Gas-Phase Oxidation of NO₂ to HNO₃ by Phenol: Atmospheric Implications

The thermal reaction between nitrogen dioxide and phenol in the gas phase under anaerobic conditions has been investigated by diluting the reactants in dry nitrogen in a glass reaction vessel. Infrared spectroscopic analysis reveals that nitric acid, nitric oxide, and o-nitrophenol are the major products of the reaction. The kinetic analysis reveals the reaction stoichiometry as 3NO₂ + PhOH → HNO₃ + NO + o-nitrophenol, and the corresponding reaction enthalpy is Δ_rH⁰ = −44.82 kcal/mol.
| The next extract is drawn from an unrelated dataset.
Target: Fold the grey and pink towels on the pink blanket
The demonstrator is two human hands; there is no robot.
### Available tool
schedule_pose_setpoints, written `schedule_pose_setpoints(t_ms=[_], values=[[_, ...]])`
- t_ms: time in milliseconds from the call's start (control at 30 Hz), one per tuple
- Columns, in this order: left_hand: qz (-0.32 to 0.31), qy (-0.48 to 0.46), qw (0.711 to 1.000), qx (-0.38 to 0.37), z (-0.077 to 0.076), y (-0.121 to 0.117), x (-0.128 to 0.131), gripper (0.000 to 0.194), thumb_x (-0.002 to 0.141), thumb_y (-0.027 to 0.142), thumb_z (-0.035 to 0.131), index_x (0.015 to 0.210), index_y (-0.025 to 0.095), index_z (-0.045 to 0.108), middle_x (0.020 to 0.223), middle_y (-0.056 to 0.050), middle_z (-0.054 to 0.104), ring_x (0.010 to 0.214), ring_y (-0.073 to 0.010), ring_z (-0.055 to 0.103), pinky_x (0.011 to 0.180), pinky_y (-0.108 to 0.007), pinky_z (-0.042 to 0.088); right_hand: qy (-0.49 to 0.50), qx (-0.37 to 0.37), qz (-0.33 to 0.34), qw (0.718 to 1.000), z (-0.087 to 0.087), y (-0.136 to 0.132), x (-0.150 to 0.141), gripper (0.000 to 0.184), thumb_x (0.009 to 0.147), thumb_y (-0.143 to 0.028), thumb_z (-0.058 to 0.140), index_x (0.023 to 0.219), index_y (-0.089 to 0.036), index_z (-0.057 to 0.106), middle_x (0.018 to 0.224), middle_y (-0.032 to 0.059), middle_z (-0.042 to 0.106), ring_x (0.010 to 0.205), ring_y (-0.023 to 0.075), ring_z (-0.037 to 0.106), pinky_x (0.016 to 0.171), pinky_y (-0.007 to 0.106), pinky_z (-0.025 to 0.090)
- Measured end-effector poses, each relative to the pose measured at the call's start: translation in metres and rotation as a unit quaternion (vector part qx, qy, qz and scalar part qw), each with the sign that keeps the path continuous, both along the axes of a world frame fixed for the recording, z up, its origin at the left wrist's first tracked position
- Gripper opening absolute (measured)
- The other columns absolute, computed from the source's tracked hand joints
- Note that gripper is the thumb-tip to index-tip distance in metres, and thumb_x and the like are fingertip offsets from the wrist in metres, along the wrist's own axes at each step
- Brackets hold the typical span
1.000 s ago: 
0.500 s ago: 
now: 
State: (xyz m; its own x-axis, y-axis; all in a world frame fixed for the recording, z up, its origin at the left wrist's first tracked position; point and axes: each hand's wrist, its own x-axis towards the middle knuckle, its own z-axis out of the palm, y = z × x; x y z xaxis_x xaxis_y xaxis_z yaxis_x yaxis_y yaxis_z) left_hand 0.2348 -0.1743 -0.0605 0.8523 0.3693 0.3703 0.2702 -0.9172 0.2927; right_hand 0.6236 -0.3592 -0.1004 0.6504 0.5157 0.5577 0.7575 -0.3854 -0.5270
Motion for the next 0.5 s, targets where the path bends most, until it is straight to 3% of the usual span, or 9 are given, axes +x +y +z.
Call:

Reaction monitoring by NO₂ concentration variation shows that HNO₃ formation is linearly correlated with the effective concentration of the nitrogen dioxide dimer (N₂O₄) formed, and the overall reaction follows a second-order kinetic behavior with respect to N₂O₄ and phenol, and the estimated rate constant value is (3.53 ± 0.56) × 10^–18 cm³ molecule^–1 s^–1 at 298 K. In the presence of excess NO₂, the reaction shows a pseudo-first-order kinetic behavior with a rate constant of (6.67 ± 0.12) × 10^–3 s^–1. The electronic structure calculation predicts that the N₂O₄–phenol complex can have multiple conformational minima, and in the lowest-energy conformer, the orientation of the two NO₂ molecules about the phenolic −OH group is similar to that of the charge-separated asymmetric ONONO₂ dimer of NO₂. A radical mechanism has been ruled out, as HONO has not been identified as a product. To the best of our knowledge, the formation of o-nitrophenol in the gas-phase reaction between phenol and NO₂ is reported here for the first time. The atmospheric implication of the reaction has been discussed.